Barbara Aronstein Black was born (1933) and raised in Brooklyn, and attended the Brooklyn public schools and Brooklyn College. In 1952, she entered Columbia Law School, where she was an editor of the Law Review, a Kent Scholar and recipient of the Federal Bar Association Prize; she graduated in 1955 and spent the academic year 1955-1956 as an associate-in-law at Columbia.
She married Charles L. Black, Jr. in 1954. In 1956, her husband's career took the couple to New Haven, Conn., which was to be their home for 28 years; for the first nine of those years, Black devoted her time to her family, which soon included two sons and a daughter. In 1965, eager to move toward an academic career, but not wishing, quite yet, to take on full-time work, she began a doctoral program in history at Yale. During the next decade, while a graduate student, she was appointed to part-time teaching posts in the history department.
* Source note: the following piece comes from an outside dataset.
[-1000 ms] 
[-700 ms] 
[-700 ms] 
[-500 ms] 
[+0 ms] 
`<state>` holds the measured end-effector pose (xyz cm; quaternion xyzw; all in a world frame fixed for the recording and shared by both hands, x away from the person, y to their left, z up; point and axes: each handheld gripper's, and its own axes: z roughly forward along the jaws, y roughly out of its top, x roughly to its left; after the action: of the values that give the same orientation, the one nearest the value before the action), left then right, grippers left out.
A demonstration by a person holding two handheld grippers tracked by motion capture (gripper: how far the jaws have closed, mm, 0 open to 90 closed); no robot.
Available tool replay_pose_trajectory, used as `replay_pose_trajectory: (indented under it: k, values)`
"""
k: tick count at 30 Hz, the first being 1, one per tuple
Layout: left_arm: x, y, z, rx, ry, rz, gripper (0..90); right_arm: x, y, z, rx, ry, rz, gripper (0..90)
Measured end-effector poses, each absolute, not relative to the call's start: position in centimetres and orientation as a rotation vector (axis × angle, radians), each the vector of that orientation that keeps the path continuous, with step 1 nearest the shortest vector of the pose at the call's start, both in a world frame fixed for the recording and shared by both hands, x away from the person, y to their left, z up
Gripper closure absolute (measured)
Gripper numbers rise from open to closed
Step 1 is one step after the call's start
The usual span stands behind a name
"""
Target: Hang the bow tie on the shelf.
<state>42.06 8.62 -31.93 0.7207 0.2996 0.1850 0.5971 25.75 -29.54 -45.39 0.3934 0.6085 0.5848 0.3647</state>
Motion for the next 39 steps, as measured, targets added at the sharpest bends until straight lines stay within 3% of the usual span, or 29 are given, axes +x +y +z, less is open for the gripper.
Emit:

Wryly describing her career progress at this stage as "meteoric," Black commented that since, at the age of 38, she held appointment as "quarter-time acting instructor," she could presumably look forward to being a full- time acting instructor by age 152.
However, the pace accelerated, and, receiving her Ph.D. in 1975, she became an assistant professor of history at Yale in 1976 and an associate professor at the Yale Law School in 1979. In the spring semester of 1984, she was a visiting professor at Columbia Law School; in April of that year, she received, from Yale, tenure and appointment as a full professor, and, from Columbia, an invitation to join the faculty as George Welwood Murray Professor of Legal History. Accepting the Columbia offer, she moved back to New York. A year and a half later, her colleagues asked her to take on the suddenly vacant Columbia Law School deanship, and she agreed to do so. She served as Dean of the Faculty of Law from 1986 to 1991 and has been happily engaged since then in full-time teaching, research and writing in contracts and legal history. She has been president of the American Society for Legal History (1986-89) and a member of the New York State Ethics Commission (1992-95). She is a member of the New York and Connecticut Bars, a member of the American Philosophical Society, the Selden Society, and other learned societies, and the recipient of honorary degrees from Brooklyn College, Smith, Georgetown University Law Center, and other institutions. She has a number of publications on legal history, and five grandchildren.